L'Usine Agro

"Les travers de l'agro-industrie conventionnelle ne doivent pas se reproduire dans le bio", selon le DG de Bjorg

Adeline Haverland ,

Publié le

Entretien Alors que le marché du bio est en pleine croissance, Daniel Tirat, directeur général de Bjorg Bonneterre et Compagnie,numéro 1 de l'alimentation bio en France, revient, pour l'Usine Nouvelle, sur la stratégie que le secteur doit adopter pour maintenir ces bons résultats.

Les travers de l'agro-industrie conventionnelle ne doivent pas se reproduire dans le bio, selon le DG de Bjorg
Daniel Tirat directeur général de Bjorg Bonneterre et Compagnie.
© Pascal Guittet

L'usine Nouvelle: Au cours des récents débats sur la loi Alimentation, le bio a été au centre de nombreuses discussions. Quel est votre sentiment à l’issue de l’adoption du texte par l’Assemblée Nationale ?

Daniel Tirat: Les Etats Généraux de l’Alimentation sont nés du constat que le système actuel était trop déséquilibré pour fonctionner correctement. Bjorg Bonneterre et Compagnie a participé à deux ateliers, mais lors du passage devant l'Assemblée Nationale, le texte a perdu beaucoup d’intérêt, vidé d’une partie de ses fondements par différents groupes de pression. Par exemple, la part de produits bio en restauration collective a été abaissée à 20%, l’interdiction des publicités pour des produits trop gras, trop sucrés ou trop salés à destination des enfants n’a pas été adoptée, l’étiquetage nutritionnel n’a pas été imposé…. Au final, ce texte qui se voulait révolutionnaire ne fait que reproduire le schéma que l’on connaît déjà. 

En 2016, vous évoquiez votre objectif de doubler le chiffre d’affaires de l’entreprise. Quels sont les leviers de croissance sur lesquels s’appuie Bjorg Bonneterre et Compagnie  ?

Depuis toujours, nous nous appuyons sur les consommateurs. Plus que jamais, ils demandent plus de transparence, plus de qualité. Nous comptons sur cette demande croissante et sur la pédagogie pour développer notre chiffre d’affaires dans les années à venir. En parallèle, notre croissance sera en majorité réalisée en grande distribution. En quelques années, nous avons vu un changement dans l’attitude des distributeurs à notre égard. Le rayon bio est l’un des "tracteurs" de la consommation, c’est l’un des secteurs qui continuent de croître alors que l'agroalimentaire, de manière générale, est plutôt sur une tendance baissière.

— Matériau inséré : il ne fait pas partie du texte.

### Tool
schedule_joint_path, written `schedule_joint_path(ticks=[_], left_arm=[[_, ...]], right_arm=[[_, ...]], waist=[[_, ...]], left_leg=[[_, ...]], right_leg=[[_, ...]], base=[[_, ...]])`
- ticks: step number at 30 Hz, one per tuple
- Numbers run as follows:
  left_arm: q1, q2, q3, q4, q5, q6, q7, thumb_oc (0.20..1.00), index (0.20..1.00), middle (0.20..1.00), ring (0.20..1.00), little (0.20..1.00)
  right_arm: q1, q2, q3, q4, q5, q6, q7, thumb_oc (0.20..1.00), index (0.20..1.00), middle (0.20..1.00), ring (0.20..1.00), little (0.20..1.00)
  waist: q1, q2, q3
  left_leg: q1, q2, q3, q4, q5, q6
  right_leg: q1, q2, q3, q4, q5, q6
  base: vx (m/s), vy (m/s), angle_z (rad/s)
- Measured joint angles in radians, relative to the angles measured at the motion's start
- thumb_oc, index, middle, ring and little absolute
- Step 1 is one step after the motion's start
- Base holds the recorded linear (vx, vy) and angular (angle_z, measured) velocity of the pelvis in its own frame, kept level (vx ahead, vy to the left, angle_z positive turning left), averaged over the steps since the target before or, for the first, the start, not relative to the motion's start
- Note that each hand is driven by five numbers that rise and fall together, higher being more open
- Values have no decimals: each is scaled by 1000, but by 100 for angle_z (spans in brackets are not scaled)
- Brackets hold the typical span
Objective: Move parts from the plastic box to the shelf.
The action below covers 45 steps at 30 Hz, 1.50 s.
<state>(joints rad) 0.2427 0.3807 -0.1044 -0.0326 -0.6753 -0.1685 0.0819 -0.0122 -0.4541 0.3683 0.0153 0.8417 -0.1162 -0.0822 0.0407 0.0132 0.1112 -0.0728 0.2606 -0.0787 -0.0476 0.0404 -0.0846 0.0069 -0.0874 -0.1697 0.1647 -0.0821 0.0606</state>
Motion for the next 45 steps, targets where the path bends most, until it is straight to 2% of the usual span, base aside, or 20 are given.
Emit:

Les distributeurs ont donc également besoin de grandes marques historiques du bio pour avancer. Nous devons toutefois prêter attention à ce que les travers de l’agro-industrie conventionnelle, notamment en terme de guerre des prix, ne se reproduisent pas.

Le bio croit à un rythme de deux chiffres par an. Y a-t-il une limite à cette croissance ?

On parle souvent d’explosion de la croissance du bio, mais si l’on regarde, le secteur bio reste minime. Une croissance de 20% quand nous représentons à peine 3,5% du marché de l’agroalimentaire, cela nous laisse encore une belle marge de progression. Nous sommes loin d’avoir atteint notre maximum. Dans les pays nordiques, où le secteur reçoit le soutien des consommateurs et des pouvoirs publics, le bio représente 10% de l’industrie alimentaire. Pour atteindre de tels chiffres, il faut que le gouvernement finance la recherche pour offrir des alternatives aux producteurs. Mais il faut également travailler à la constitution de filières durables. Du producteur au distributeur, en passant par le transformateur, tous les acteurs doivent travailler dans le même sens.